To determine the parameters for the two influenza outbreak scenarios, we first convert the data in Table 4.12 into infection rates, outpatient medical treatment rates, hospitalization rates, and death rates. In Table 4.13, we compute the rates of outpatient medical treatment, hospitalization, and death with respect to the total number of people infected. However, we find that different studies use different definitions in terms of the population being “infected” or “attacked”. For example, in Congressional Budget Office (CBO) (2006) and Verikios et al. (2010a, b) studies, “Attack Rate” is equivalent to “Infection Rate”. However, in Center for Disease Control (CDC) studies (2006, 2010), “Attack Rate” relates to the number of clinically ill cases, which are defined as “cases in persons with illness sufficient to cause an economic impact (e.g., half-day off work)”. According to the CDC definition, “infected persons who continued to work were not considered to have a clinical case of influenza.” The difference in the definitions regarding population infected (or attacked) makes comparison difficult across the studies. Therefore, in Table 4.14, we computed the rates on a consistent basis with respect to the total population.
Based on the range of ratios presented in Table 4.14, we determine the parameters to be used for the two outbreak scenarios in our analysis in Table 4.15. For the Attack Rate, based on the data presented in Table 4.14, we calculate the average of the lower-end percentages and the average of the higher-end percentages, and use them as the rates for our Mild Scenario and Severe Scenario, respectively. For Outpatient Medical Treatment Rate, we first eliminate the seemingly low estimate from Verikios et al. (2010a, b) as an outlier, and use the next lowest rate and the highest rate in Table 4.14 as the rates to be used for our Mild and Severe Scenarios, respectively. For the Hospitalization Rate and Death Rate, we first eliminate the outlier estimates (again from Scenario 1 of Verikios et al. 2010a, b) in Table 4.14, and then use the average of the lower-end rates and the average of the higher-end rates for our Mild and Severe Scenarios, respectively. For the Hospitalization Rate and Death Rate of the Mild Outbreak Scenario, we first eliminate the outlier estimates (again from Scenario 1 of Verikios et al 2010a, b) in Table 4.14, and then use the average of the lower-end rates. For the Hospitalization Rate and Death Rate of the Severe Outbreak Scenario, we used the rates of Class 5 pandemic influenza from Reed et al. (2013) and Meltzer et al. (2015). Since not all the studies based on which we collected data provide separate health outcome estimates by age group, in Table 4.15, we computed the rates for the entire population.

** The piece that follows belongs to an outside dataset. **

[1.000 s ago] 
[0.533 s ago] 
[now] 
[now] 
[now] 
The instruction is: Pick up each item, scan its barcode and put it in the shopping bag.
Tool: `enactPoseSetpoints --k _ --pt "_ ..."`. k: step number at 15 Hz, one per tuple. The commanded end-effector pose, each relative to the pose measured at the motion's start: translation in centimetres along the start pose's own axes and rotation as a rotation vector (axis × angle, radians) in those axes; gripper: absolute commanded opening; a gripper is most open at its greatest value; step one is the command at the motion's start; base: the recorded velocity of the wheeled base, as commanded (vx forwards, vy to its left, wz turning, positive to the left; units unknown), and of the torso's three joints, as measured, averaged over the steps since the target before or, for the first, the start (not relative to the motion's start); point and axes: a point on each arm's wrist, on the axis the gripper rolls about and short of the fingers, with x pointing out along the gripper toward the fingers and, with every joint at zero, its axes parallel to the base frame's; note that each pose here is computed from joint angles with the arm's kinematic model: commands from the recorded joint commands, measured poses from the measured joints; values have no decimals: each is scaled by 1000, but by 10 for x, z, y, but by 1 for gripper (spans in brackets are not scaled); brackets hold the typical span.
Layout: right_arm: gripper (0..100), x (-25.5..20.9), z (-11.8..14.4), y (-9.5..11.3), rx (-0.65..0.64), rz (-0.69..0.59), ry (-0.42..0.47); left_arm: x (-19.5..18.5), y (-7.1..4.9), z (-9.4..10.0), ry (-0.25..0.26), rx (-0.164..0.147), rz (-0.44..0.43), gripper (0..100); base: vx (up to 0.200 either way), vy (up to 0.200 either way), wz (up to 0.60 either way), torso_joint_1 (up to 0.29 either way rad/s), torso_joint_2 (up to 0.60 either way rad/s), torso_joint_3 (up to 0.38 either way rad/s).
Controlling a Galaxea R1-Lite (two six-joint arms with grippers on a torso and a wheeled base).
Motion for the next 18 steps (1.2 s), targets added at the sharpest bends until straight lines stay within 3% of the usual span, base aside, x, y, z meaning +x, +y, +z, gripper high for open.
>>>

4.1.1 4.A.1 Without Vaccination
By applying the epidemic parameters presented in Table 4.15 to the current U.S. population, we obtain the total number of people infected with symptoms, seeking outpatient medical treatment, hospitalized, and died, respectively. We then further break down these estimates among three age groups (0–17, 18–64, and 65+) based on data from CDC (2006, 2010) and Molinari et al. (2007) with respect to the mix of people from each age group in different health outcome categories. Table 4.16 presents the health outcome results for our two scenarios.
Table 4.17 presents the per-person lost productivity in days calculated based on the data from Molinari et al. (2007). Note that the analysis in Molinari et al. (2007) was primarily focused on seasonal influenza. We also compare the assumptions of per-person productivity loss in Molinari et al. (2007) with those in Meltzer et al. (1999), which focused on more severe outbreaks (e.g., influenza pandemic). The only notable difference is in the assumption of lost productivity for self-cured people between the two studies. Meltzer et al. (1999) assumed that the number of working-days lost for self-cured people is the same as working-days lost for people that received medical treatment (but no hospital stay). In this study, we decided to adopt the assumptions in Molinari et al. (2007), i.e., lost productivity for self-cured people is lower than people receiving medical treatment in both influenza outbreak scenarios. However, we note that as a sensitivity test, if we increase the productivity loss for the self-cured people by 100% for the Severe Outbreak scenario, the reduction in labor workforce participation will increase by only about 15% for the Severe Outbreak scenario.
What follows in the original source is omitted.